- Fay Chong painting on beach, La Push, Washington, ca.1961. Wing Luke Asian Museum Photograph Collection
- Born: June 28, 1912 Canton, China
- Died: February 1973 (aged 60) Seattle, Washington, U.S.
- Education: University of Washington
- Years active: c. 1929 – 1973
- Known for: Printmaking, Watercolor painting
- Movement: WPA-era artist
- Spouse: Priscilla Hwang

= Fay Chong =

Chinese-American painter

Fay Chong (1912–1973) was a Chinese-American artist and educator, well known for his printmaking and watercolor painting. He was also known for his activities as an arts organizer, arts educator and WPA-era artist. Chong was active in the Pacific Northwest.

== Early life and education ==
Fay Chong was born in Canton (modern Guangzhou), China in 1912, and moved to Seattle with his family in 1920. He attended public school, and studied art with Hannah Jones at Broadway High School, along with classmates Morris Graves and George Tsutakawa. He studied traditional calligraphy techniques during return visits to China in 1929 and 1935.

== Career ==
In 1933, Chong, Andrew Chinn, Lawrence Yun, Yippie Eng, and others formed the Chinese Arts Club. Initially an informal co-op, they began holding regular shows at a shared studio in Seattle's International District, and eventually exhibited as an arts collective at the New York Chinese School. Artists Guy Anderson and William Cumming - who, along with Graves and Mark Tobey, would later become prominent members of the 'Northwest School' - were regular guests, joining them on art-making field excursions.

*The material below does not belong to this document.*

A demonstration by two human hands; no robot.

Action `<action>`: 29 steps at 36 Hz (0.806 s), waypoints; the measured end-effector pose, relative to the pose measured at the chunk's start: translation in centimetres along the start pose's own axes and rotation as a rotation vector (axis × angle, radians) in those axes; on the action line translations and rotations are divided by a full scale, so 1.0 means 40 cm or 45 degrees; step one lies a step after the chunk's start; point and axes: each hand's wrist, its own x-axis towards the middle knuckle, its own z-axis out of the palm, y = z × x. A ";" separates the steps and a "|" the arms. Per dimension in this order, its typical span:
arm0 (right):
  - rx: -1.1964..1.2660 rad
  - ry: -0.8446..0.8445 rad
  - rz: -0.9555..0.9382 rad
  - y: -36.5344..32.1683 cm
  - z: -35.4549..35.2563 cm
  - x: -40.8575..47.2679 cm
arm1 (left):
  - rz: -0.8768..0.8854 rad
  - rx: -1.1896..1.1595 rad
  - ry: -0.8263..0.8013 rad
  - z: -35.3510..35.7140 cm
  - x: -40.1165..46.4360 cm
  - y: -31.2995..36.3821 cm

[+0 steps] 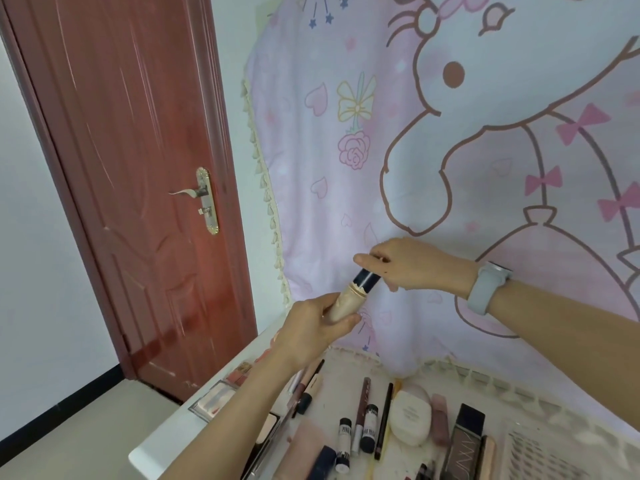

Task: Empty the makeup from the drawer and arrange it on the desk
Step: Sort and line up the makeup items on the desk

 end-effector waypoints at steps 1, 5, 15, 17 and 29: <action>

Cannery Buildings, 1936, b&w block print by Fay Chong.

In 1938, during the Great Depression, Morris Graves helped Chong find work as an artist with the Federal Art Project of the Works Project Administration. He worked with the WPA, off and on, until 1942, mainly making linocut prints for various federal buildings and public places. He also became interested in watercolor painting at this time.

After the WPA, Chong worked various jobs, including several years at a YMCA school. In the mid-1950s - already a well-known, nationally exhibited "WPA artist" - he enrolled at the University of Washington, studying under Mark Tobey and others. He earned his B.A. degree in 1968, and M.A. degree at University of Washington in Arts Education in 1971. He taught art at Cornish College of the Arts, Seattle Central College, Washington Senior High School, and Ingraham High School.

George Town Farm, 1939 watercolor by Fay Chong.

His artwork fused traditional Chinese styles with American Regionalism and other modern developments. His later work incorporated elements of Abstract expressionism. His art has been exhibited at the Seattle Art Museum, the Frye Art Museum, the Zoe Dusanne Gallery, and the Francine Seders Gallery in Seattle; the Tacoma Art Museum, the Bellevue Arts Museum, Reed College in Portland, Oregon, the Santa Barbara Museum of Art in California, the Riverside Gallery in New York City, and in many other museums and galleries.

He was a member of the arts organizations Northwest Printmakers (treasurer and president), the Northwest Watercolor Society (president), the Puget Sound Group of Painters, and the Washington Art Association.

Chong married artist Priscilla Hwang. The two exhibited together at the annual Bellevue Arts and Crafts Fair for many years.

Fay Chong died of a stroke in 1973, aged 60. His work is in many public museum art collections, including the Smithsonian American Art Museum, the National Gallery of Art, the Tacoma Art Museum, the Art Institute of Chicago, and the Seattle Arts Museum, among other venues.